> **Task to carry out**
Look in the data below for the line that has "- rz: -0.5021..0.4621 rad", then print exactly every line from there through the line that has "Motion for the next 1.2", leaving pictures out.

> **Dataset excerpts**
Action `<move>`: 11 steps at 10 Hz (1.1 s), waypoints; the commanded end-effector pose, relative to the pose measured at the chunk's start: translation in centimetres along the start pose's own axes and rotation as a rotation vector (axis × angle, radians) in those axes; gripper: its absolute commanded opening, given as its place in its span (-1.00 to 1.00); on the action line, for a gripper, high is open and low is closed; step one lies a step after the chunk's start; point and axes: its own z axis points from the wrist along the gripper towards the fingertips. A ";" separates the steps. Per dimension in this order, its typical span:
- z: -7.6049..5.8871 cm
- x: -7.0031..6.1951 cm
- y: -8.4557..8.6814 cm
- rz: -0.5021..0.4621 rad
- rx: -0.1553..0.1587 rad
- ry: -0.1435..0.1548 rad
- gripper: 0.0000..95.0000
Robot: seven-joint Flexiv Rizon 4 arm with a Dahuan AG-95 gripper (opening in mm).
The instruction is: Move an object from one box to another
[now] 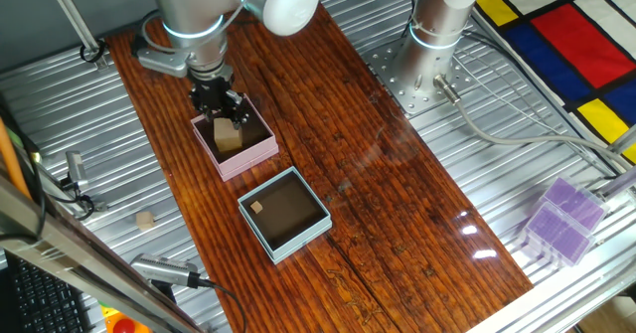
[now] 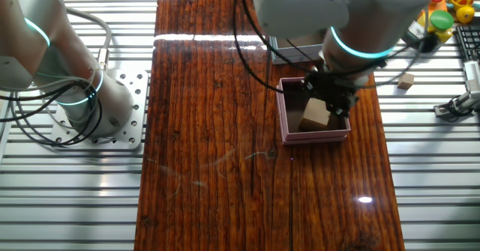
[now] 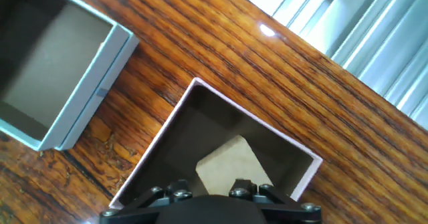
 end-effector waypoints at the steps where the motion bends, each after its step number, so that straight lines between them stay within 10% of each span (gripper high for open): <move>1: 0.3 0.1 0.0 -0.017 0.000 -0.004 0.20; 11: 0.7 0.1 0.1 -0.089 -0.016 -0.007 0.20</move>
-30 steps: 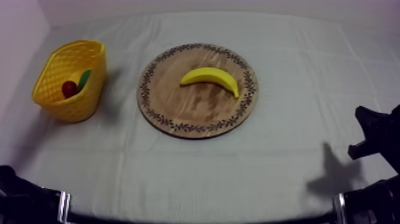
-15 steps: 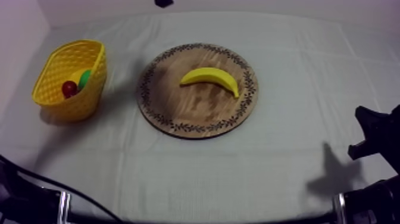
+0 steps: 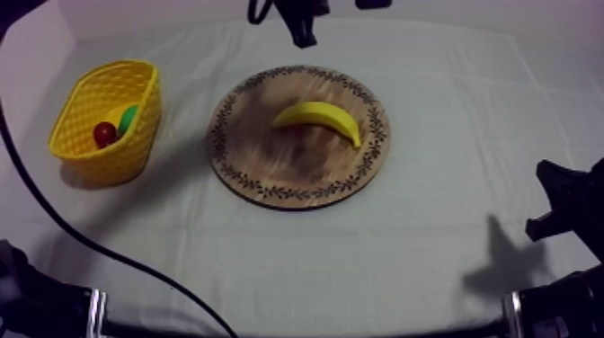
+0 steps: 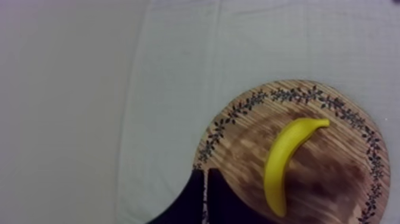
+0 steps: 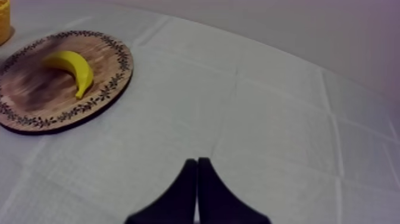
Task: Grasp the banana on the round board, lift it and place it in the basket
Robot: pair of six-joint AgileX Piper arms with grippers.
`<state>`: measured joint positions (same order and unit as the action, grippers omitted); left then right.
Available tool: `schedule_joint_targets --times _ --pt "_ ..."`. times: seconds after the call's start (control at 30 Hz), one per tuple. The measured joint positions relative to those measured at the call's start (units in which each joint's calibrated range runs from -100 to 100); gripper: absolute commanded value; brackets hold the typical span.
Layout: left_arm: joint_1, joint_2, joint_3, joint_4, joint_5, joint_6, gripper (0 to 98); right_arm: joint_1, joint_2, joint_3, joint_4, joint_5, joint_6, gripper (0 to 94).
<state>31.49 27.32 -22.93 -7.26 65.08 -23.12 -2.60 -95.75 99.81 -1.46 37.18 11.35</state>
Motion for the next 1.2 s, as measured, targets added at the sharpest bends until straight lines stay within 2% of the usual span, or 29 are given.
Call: schedule_joint_targets --times 0.13,0.17,0.23,0.37,0.43,0.53,0.73,1.2 --pt "0.0 1.8 -0.46 -0.2 -0.17 -0.35 0.4 0.0 0.0 0.0 0.0 0.0 0.0 0.3" --pt "0.0 1.95 -0.53 -0.27 -0.17 -0.53 4.4 0.0 0.0 0.0 0.0 0.0 0.0 0.3" --pt "-0.08 2.45 -0.79 -0.32 -0.41 -0.64 16.2 0.0 0.0 0.0 0.0 0.0 0.0 0.3" --pt "-0.46 2.75 -1.2 -0.9 -0.74 0.94 47.0 0.0 0.0 0.0 0.0 0.0 0.0 0.3" --pt "-0.74 2.83 -1.47 -1.61 0.32 1.7 56.7 0.0 0.0 0.0 0.0 0.0 0.0 0.3" --pt "-0.78 2.97 -1.91 -2.92 2.62 1.85 65.3 0.0 0.0 0.0 0.0 0.0 0.0 0.3" --pt "-0.41 3.1 -1.92 -5.77 7.09 1.19 71.3 0.0 0.0 0.0 0.0 0.0 0.0 0.3" --pt "-0.21 7.67 0.06 -6.28 8.75 -0.22 70.6 0.0 0.0 0.0 0.0 0.0 0.0 0.3"
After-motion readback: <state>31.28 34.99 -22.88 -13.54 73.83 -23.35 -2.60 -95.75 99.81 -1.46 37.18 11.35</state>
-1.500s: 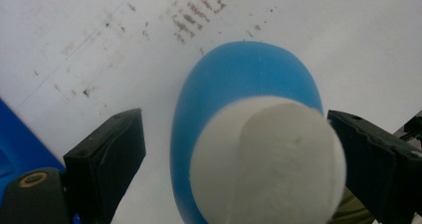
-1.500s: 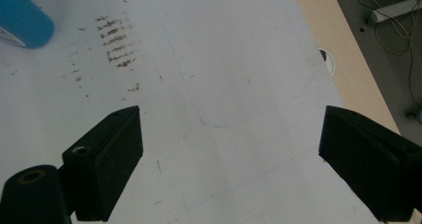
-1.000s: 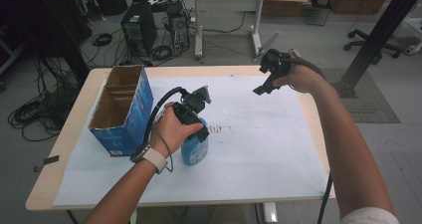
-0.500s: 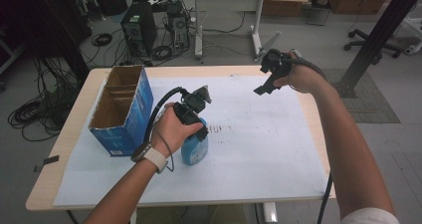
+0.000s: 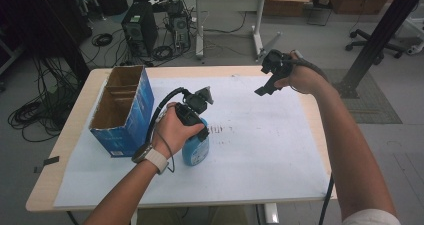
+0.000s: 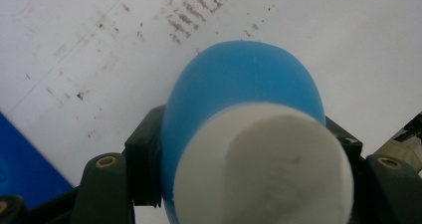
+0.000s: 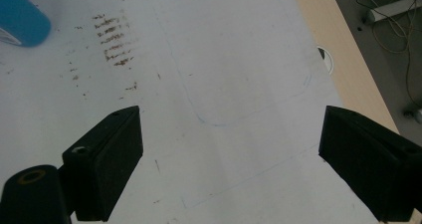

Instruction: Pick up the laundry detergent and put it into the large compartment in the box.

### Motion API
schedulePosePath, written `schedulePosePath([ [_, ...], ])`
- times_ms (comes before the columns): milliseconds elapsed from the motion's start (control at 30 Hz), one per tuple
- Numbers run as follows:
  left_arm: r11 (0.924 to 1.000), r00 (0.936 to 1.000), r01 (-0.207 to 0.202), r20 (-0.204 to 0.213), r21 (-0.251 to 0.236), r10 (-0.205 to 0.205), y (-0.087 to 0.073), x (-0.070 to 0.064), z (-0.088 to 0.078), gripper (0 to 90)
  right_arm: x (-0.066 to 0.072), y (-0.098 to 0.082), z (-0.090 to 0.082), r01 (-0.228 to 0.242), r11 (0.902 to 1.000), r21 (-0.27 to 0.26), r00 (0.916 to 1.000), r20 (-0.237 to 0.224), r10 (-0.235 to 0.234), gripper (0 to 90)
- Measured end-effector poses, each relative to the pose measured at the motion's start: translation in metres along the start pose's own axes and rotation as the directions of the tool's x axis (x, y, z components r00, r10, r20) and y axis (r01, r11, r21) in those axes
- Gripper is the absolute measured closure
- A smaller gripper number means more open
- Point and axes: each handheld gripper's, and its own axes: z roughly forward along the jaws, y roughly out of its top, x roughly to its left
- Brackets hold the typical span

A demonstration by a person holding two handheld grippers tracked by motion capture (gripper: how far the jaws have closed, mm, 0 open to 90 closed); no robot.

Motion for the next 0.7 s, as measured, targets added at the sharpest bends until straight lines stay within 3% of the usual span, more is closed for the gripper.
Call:
schedulePosePath([
  [700,0.9992,0.9992,0.040,-0.009,-0.002,-0.040,0.001,0.004,-0.016,36.8,0.001,-0.003,-0.003,-0.005,1.0000,-0.006,1.0000,0.005,0.005,10.4],
])
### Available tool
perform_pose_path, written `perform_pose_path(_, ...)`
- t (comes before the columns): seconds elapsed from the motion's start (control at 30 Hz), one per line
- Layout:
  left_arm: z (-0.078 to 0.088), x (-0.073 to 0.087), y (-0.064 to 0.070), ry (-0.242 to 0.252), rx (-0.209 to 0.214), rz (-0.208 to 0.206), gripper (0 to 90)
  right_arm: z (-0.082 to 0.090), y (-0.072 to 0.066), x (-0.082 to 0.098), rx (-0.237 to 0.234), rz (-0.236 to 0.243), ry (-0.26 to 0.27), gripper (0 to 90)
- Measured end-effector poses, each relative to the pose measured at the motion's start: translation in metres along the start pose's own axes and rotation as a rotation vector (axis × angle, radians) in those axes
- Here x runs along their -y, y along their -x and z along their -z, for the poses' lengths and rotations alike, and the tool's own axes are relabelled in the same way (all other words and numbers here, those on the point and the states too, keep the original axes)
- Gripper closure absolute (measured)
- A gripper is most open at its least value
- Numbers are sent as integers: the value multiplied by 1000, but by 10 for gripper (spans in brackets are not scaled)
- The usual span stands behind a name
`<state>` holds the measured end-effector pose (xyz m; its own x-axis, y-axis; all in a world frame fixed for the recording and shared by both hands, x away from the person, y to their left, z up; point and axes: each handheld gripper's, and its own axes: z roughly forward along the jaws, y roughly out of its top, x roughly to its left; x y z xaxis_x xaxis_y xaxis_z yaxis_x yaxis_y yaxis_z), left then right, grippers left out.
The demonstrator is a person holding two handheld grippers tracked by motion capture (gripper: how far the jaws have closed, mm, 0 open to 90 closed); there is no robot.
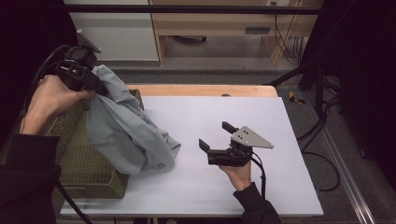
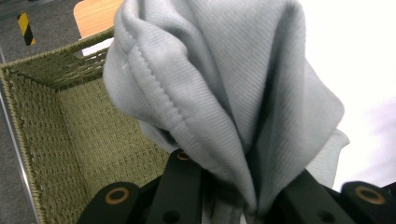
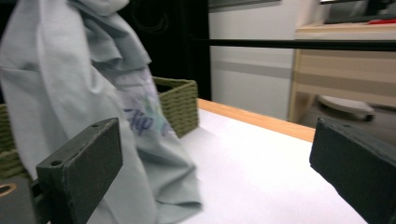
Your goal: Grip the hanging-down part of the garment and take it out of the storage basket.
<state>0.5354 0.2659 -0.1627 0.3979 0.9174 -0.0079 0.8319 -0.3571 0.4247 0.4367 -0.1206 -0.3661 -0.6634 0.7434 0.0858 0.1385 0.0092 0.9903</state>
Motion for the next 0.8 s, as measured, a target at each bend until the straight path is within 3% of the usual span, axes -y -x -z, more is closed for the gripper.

> **Result of the exercise**
- rz: -0.5021..0.4621 rad
- rx: -0.1553..0.1587 rad
- ry: -0.1435..0.1548 rad
- gripper: 0.0000..95.0000
Robot: seven-joint Flexiv Rizon 4 arm with a Dahuan AG-95 gripper (opening in mm).
The instruction is: Move an object from one box to another
[now] 
[now] 
[now] 
 end-effector waypoints at the steps where the motion bends, each after its step number, so that straight lines between them stay within 10% of each span (gripper high for open): <move>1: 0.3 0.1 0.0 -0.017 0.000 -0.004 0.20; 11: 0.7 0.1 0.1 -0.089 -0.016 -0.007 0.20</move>
-30 steps: 
-15 steps: 
+0 steps: 
+0 steps: 
+0 steps: 
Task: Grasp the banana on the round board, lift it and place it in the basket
Robot: pair of six-joint AgileX Piper arms with grippers.
`<state>`: measured joint positions (same order and unit as the action, grippers omitted); left then right.
Available tool: `schedule_joint_targets --times _ --pt "_ ..."`. times: seconds after the call's start (control at 30 Hz), one per tuple. The measured joint positions relative to those measured at the call's start (units in which each joint's calibrated range runs from -100 to 100); gripper: absolute commanded value; brackets hold the typical span.
Layout: left_arm: joint_1, joint_2, joint_3, joint_4, joint_5, joint_6, gripper (0 to 98); right_arm: joint_1, joint_2, joint_3, joint_4, joint_5, joint_6, gripper (0 to 94).
<state>31.49 27.32 -22.93 -7.26 65.08 -23.12 -2.60 -95.75 99.81 -1.46 37.18 11.35</state>
Motion for the next 1.2 s, as measured, targets added at the sharpest bends until straight lines stay within 2% of the usual span, or 29 are given.

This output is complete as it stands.